Repeat every record exactly, but omit the images.

═════ Records supplied

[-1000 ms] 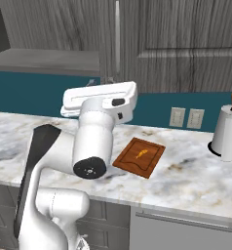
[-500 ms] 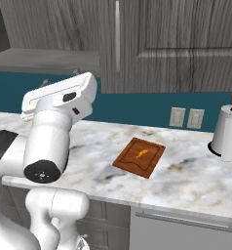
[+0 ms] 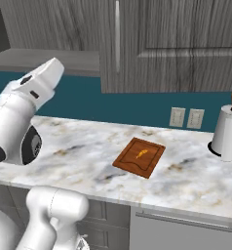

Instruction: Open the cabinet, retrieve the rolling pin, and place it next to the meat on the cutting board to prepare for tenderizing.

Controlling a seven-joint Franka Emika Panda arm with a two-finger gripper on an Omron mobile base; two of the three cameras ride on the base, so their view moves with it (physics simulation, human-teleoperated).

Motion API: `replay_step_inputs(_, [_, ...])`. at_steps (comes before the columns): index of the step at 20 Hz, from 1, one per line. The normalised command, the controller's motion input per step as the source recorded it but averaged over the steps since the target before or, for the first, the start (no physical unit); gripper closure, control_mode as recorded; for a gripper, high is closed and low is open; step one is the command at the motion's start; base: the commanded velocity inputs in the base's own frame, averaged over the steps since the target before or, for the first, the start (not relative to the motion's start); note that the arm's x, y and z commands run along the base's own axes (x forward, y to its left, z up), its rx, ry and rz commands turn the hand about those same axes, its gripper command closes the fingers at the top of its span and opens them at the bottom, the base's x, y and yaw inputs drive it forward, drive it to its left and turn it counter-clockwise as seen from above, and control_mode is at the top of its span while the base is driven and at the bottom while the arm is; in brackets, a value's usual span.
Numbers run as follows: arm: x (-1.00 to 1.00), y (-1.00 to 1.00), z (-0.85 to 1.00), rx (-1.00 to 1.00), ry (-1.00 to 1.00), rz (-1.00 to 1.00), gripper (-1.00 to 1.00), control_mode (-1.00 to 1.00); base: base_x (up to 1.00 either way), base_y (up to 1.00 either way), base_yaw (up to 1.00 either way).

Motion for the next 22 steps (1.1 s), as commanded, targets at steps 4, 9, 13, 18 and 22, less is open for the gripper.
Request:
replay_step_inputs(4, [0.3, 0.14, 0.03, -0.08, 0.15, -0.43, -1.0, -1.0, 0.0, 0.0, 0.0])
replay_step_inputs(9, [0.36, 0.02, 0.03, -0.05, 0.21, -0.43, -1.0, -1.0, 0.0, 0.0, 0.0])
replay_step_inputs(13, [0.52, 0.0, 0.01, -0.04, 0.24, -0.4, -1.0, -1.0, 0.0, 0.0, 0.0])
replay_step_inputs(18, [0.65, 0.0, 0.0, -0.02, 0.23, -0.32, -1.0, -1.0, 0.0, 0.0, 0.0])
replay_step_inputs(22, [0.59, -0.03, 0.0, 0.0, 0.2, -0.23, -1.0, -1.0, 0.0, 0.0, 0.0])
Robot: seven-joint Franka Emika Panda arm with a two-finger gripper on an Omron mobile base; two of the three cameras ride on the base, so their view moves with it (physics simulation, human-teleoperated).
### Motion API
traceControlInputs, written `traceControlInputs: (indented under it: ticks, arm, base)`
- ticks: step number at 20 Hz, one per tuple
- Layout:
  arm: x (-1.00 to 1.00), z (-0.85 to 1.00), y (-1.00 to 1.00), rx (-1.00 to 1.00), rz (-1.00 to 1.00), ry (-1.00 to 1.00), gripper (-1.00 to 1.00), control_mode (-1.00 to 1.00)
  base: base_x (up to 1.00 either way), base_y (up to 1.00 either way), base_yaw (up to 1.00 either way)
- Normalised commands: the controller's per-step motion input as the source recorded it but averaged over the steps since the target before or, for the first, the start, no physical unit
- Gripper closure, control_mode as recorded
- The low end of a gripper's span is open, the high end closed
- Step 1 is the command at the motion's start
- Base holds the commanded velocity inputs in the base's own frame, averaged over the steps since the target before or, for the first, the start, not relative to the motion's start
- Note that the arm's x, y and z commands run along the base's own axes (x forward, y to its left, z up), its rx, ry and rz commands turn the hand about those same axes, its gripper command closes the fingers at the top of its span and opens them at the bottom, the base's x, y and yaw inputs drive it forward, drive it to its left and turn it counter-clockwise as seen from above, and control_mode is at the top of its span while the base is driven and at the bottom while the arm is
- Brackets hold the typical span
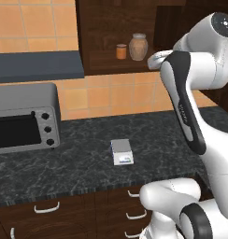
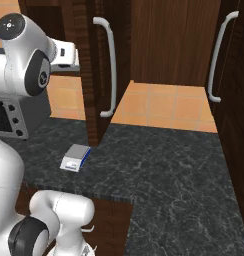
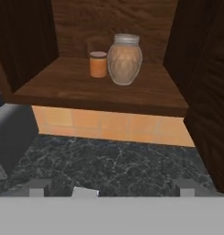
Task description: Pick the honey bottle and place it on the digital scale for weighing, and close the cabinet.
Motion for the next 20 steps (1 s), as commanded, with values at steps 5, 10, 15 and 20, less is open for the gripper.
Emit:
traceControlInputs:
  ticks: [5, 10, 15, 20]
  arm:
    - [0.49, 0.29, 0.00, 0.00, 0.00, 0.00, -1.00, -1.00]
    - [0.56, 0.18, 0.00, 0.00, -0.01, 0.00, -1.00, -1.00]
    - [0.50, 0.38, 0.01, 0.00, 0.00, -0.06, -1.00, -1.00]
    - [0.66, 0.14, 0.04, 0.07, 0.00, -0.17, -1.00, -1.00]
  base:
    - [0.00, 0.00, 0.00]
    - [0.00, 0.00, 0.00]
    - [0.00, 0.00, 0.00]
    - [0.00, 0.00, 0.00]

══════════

# Your solution:
[-1000 ms] 
[-500 ms] 
[+0 ms] 

Instruction: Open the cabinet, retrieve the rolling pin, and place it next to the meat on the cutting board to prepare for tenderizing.

Controlling a seven-joint Franka Emika Panda arm with a two-finger gripper on an Omron mobile base; two of the three cameras ride on the base, so their view moves with it (physics simulation, human-teleoperated).

Motion API: `replay_step_inputs(_, [_, ...])`. at_steps (comes before the columns): index of the step at 20 Hz, from 1, one per line. The normalised command, the controller's motion input per step as the source recorded it but averaged over the steps since the target before or, for the first, the start (no physical unit); gripper closure, control_mode as recorded; for a gripper, high is closed and low is open; step one is the command at the motion's start; base: the commanded velocity inputs in the base's own frame, averaged over the steps since the target before or, for the first, the start (not relative to the motion's start); note that the arm's x, y and z commands run along the base's own axes (x forward, y to its left, z up), its rx, ry and rz commands turn the hand about those same axes, its gripper command closes the fingers at the top of its span and opens them at the bottom, the base's x, y and yaw inputs drive it forward, drive it to its left and turn it counter-clockwise as seen from above, and control_mode is at the top of its span while the base is driven and at the bottom while the arm is; in brackets, a value's usual span.
Numbers run as follows: arm: x (-1.00 to 1.00), y (-1.00 to 1.00), z (-0.85 to 1.00), rx (-1.00 to 1.00), ry (-1.00 to 1.00), rz (-1.00 to 1.00), gripper (-1.00 to 1.00), control_mode (-1.00 to 1.00); base: base_x (up to 1.00 either way), base_y (up to 1.00 either way), base_yaw (up to 1.00 either way).

Motion for the next 22 steps (1.1 s), as commanded, targets at steps 4, 9, 13, 18 and 22, less is open for the gripper.
Request:
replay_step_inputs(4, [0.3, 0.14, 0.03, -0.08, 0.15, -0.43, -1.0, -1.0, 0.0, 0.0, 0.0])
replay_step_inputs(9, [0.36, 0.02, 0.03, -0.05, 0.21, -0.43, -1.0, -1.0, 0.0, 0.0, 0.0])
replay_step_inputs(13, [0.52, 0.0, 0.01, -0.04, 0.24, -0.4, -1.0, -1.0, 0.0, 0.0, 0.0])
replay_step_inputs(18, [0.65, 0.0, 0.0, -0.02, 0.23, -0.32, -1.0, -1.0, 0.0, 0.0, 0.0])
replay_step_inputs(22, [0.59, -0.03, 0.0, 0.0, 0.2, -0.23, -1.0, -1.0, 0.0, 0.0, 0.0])
Robot: seven-joint Franka Emika Panda arm with a two-finger gripper on an Omron mobile base; two of the three cameras ride on the base, so their view moves with it (physics simulation, human-teleoperated).
### Motion API
traceControlInputs, written `traceControlInputs: (indented under it: ticks, arm, base)`
- ticks: step number at 20 Hz, one per tuple
- Layout:
  arm: x (-1.00 to 1.00), z (-0.85 to 1.00), y (-1.00 to 1.00), rx (-1.00 to 1.00), rz (-1.00 to 1.00), ry (-1.00 to 1.00), gripper (-1.00 to 1.00), control_mode (-1.00 to 1.00)
  base: base_x (up to 1.00 either way), base_y (up to 1.00 either way), base_yaw (up to 1.00 either way)
- Normalised commands: the controller's per-step motion input as the source recorded it but averaged over the steps since the target before or, for the first, the start, no physical unit
- Gripper closure, control_mode as recorded
- The low end of a gripper's span is open, the high end closed
- Step 1 is the command at the motion's start
- Base holds the commanded velocity inputs in the base's own frame, averaged over the steps since the target before or, for the first, the start, not relative to the motion's start
- Note that the arm's x, y and z commands run along the base's own axes (x forward, y to its left, z up), its rx, ry and rz commands turn the hand about those same axes, its gripper command closes the fingers at the top of its span and opens them at the bottom, the base's x, y and yaw inputs drive it forward, drive it to its left and turn it counter-clockwise as seen from above, and control_mode is at the top of its span while the base is driven and at the bottom while the arm is
- Brackets hold the typical span
Task description: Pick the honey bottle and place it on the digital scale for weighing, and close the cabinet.
Motion for the next 20 steps (1 s), as commanded, with values at steps 5, 10, 15 and 20, less is open for the gripper.
Emit:
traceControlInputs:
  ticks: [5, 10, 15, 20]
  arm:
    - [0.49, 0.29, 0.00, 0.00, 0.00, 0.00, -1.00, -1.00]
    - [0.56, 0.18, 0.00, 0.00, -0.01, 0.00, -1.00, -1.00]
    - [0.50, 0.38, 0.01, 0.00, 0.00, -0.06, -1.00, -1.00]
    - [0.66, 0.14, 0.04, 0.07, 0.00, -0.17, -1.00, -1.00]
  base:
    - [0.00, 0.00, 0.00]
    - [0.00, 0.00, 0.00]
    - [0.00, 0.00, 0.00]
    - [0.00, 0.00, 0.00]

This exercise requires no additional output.